# Requirement
Take each line of the listing that has the string "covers" and report it.

# Data for this exercise
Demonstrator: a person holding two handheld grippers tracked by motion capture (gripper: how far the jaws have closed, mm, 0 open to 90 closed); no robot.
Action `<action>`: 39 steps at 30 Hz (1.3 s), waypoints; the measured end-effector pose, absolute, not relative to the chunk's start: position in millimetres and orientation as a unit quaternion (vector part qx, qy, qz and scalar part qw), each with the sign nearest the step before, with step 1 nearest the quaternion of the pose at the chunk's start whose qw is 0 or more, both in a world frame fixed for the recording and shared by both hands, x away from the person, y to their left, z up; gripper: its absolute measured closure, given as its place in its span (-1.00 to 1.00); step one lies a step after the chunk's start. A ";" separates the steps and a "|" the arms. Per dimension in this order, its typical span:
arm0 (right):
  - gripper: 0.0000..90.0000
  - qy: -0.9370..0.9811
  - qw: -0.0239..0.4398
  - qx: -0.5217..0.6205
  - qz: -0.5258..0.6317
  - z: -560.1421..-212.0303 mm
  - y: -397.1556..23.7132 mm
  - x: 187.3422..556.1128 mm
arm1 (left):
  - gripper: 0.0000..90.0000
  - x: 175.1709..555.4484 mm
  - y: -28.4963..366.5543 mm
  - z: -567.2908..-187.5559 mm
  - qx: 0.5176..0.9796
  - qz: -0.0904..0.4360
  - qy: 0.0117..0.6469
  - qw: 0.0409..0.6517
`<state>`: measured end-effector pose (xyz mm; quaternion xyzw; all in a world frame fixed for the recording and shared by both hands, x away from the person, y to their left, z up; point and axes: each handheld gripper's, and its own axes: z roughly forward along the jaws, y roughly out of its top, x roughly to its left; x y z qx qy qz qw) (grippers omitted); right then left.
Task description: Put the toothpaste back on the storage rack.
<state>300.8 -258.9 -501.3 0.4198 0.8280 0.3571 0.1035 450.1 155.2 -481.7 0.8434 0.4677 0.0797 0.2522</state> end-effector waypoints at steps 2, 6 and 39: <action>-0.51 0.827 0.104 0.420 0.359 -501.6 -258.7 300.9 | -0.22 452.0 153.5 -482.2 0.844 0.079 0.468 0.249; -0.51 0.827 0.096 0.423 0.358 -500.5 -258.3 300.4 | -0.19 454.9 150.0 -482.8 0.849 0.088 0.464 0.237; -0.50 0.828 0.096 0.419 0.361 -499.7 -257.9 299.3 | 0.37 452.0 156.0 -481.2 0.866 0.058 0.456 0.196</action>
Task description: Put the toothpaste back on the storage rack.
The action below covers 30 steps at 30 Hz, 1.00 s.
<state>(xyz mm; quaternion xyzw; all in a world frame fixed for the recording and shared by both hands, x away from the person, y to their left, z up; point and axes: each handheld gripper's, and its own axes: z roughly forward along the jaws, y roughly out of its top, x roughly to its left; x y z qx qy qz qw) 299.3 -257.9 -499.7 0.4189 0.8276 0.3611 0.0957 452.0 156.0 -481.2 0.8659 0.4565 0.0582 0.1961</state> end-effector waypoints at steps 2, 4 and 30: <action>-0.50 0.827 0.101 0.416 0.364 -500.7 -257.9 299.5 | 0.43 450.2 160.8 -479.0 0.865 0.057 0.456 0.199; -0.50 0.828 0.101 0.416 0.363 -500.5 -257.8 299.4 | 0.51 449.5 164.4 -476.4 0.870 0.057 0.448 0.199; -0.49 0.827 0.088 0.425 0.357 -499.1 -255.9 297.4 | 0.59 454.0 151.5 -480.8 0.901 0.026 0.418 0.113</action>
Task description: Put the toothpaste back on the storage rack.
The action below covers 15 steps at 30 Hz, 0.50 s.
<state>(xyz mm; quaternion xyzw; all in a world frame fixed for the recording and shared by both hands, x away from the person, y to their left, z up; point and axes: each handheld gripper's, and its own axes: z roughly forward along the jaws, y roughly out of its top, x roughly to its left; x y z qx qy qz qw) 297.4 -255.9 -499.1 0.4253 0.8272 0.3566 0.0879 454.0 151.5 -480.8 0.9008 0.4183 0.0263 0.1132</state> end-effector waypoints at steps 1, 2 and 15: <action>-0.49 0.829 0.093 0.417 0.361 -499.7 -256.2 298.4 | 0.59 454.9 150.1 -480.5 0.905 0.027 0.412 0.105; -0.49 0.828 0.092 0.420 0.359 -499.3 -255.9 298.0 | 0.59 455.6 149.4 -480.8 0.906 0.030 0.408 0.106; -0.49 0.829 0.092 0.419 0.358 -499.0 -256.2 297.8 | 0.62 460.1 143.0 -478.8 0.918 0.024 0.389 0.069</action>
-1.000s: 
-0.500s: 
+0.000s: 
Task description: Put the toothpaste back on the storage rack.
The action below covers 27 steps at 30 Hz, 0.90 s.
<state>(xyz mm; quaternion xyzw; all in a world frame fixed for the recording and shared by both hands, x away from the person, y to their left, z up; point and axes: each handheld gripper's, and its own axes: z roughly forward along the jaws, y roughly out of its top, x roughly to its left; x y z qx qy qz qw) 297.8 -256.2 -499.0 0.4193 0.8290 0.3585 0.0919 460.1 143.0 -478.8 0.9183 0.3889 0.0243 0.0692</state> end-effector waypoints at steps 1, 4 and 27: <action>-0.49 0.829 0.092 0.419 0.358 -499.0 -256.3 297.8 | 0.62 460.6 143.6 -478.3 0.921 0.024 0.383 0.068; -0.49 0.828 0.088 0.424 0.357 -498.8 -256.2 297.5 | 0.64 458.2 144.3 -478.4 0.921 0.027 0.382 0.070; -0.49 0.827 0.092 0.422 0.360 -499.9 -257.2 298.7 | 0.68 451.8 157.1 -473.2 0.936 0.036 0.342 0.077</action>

# Written answer
The action below covers 30 steps at 30 Hz, 1.00 s.
The action below covers 15 steps at 30 Hz, 0.50 s.
The action below covers 27 steps at 30 Hz, 0.90 s.

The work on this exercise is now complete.